Dynamics and Control of Satellite Relative Motion: Designs and Applications

Abstract

This dissertation proposes analytic tools for dynamics and control problems in the perspective of large-scale relative motion without perturbations. Specifically, we develop an exact and efficient analytic solution of satellite relative motion using a direct geometrical approach in spherical coordinates. The resulting solution is then transformed into general parametric equations of cycloids and trochoids. With this transformation, the dissertation presents new findings for design rules and classifications of closed and periodic parametric relative orbits. A new observation from the findings states that the orbit shape resulting from the relative motion dynamics of circular orbit cases in polar views are exactly the same as the parametric curves of cycloids and trochoids.

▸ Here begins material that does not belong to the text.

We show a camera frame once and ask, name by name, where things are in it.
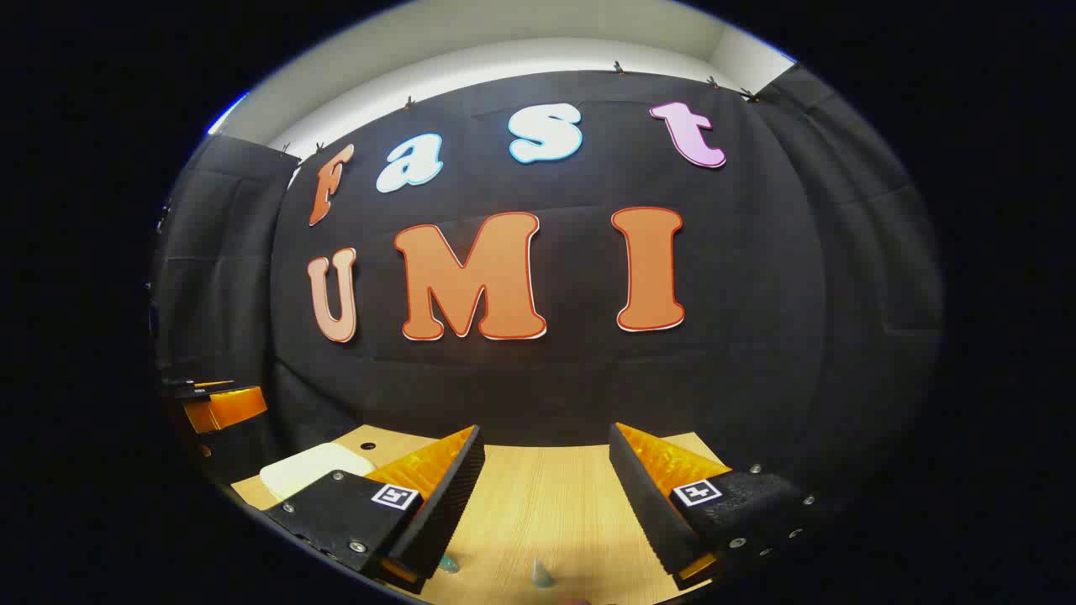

The dynamics problem of satellite relative motion is expanded to include the design of satellite constellations for multiple satellite systems. A Parametric Constellation (PC) is developed to create an identical constellation pattern, or repeating space track, of target satellites with respect to a base satellite. In this PC theory, the number of target satellites is distributed using a real number system for node spacing. While using a base satellite orbit as the rotating reference frame, the PC theory consists of satellite phasing rules and closed form formulae for designing repeating space tracks. The evaluation of the PC theory is illustrated through it’s comparison to the existing Flower Constellation theory in terms of node spacing distribution and constellation design process. For the control problems, the efficient analytic solution is applied to the reference trajectory of satellite relative tracking control systems for inter-satellite links. Two types of relative tracking control systems are developed and each is evaluated to determine which is more appropriate for practical applications of inter-satellite links. All of the proposed analytic solutions and tools in this dissertation will be useful for the mission analysis and design of relative motions involving a two or more satellite system.